I was diagnosed with BPD when I was 22, after my second on-record suicide attempt. I say "on-record" because I spent years drinking and doing drugs with the hope that I would die from it, so saying two suicide attempts has never felt accurate.

I cut for about eight years then switched to burning myself for a few years. Once I stopped, I got tattoos to cover up the scars.

I used to constantly have experiences like you describe, except I'm unable to express anger (hence the self-harm, probably) and so in the situation where you describe yelling at your friend, I would have been just as enraged, except I would have retreated to a room and imagined them dying over and over or imagined me killing them. Then ten minutes later, just like you said, it was like it never happened. I always described it as being no longer possessed.

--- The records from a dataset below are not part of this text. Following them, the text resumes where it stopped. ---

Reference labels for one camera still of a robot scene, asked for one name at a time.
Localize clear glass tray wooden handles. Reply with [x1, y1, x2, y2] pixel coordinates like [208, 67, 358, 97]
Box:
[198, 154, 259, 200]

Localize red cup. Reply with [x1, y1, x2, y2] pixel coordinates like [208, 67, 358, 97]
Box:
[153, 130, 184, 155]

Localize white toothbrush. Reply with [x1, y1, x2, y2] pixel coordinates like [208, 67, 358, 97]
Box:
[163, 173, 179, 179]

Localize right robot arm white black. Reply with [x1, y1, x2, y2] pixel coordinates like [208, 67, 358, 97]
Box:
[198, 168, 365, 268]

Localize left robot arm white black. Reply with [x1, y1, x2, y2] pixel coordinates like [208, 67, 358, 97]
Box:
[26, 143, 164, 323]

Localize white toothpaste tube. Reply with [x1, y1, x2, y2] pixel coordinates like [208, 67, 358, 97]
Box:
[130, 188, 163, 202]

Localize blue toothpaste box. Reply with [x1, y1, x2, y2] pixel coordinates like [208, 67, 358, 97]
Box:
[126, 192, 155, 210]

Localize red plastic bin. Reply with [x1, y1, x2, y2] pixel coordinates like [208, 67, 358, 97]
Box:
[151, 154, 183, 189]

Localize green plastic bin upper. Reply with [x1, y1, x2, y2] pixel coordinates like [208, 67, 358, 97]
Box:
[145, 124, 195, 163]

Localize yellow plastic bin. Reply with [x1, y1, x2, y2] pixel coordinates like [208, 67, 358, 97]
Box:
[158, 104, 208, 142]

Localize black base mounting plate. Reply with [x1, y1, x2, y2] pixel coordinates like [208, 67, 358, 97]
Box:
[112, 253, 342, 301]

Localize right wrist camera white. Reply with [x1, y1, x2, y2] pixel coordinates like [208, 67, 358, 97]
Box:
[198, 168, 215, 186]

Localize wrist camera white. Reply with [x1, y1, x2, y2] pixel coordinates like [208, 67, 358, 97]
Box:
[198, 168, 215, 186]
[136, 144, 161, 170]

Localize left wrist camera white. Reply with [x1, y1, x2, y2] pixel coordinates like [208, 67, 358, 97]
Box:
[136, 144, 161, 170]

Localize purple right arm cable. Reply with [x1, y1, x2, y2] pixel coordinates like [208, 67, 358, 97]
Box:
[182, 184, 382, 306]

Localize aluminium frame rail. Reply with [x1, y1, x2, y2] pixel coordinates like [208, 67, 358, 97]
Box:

It's just suddenly gone and I'm fine.

I was obsessed with whoever I was dating and told them I would die without them then when it ended, I would attempt suicide.

I could be perfectly happy and one tiny thing, just like you said, and the entire world would change color. Everything was great and now everything is awful and I want to die. And a few hours later, it goes back to being okay again.

This, combined with the effort of navigating the world, feeling like an alien, never understanding what people were saying or why they were doing what they were doing, is what I would say the combination is like, for me at least.

But now, with medication and having had years of therapy, everything I just described is gone except for the last paragraph, about feeling like an alien. I don't think that can go away.

And I hope something I said was somehow useful at all to someone somewhere!
 
It is possible,I was told by my doctor that anything can be comorbid with Aspergers I am both Aspergers and have Complex PTSD and a Anxiety disorder.
 
Got to give some love simply for the fact that you used the phrase "Pure psychotic rage". For some reason those are the 3 most beautiful words in the English language to me, and combining them just makes it so much more satisfying.

Since I don't just want to be totally useless here...
Go find a new psychiatrist. The sooner you get this under control the sooner you can have a normal life, and if your current psychiatrist knew all this but didn't think there might be more going on than just Autism then you really need to find a better one.
 
i'm sure a doctor could answer that question. You should consider seeking professional medical help for your issues.
 
I would say that yes, it is wholly possible. I have a friend that is both autistic and schizophrenic. That is an appreciably difficult combination. He's an amazing writer and I enjoy reading his fiction and non-fiction.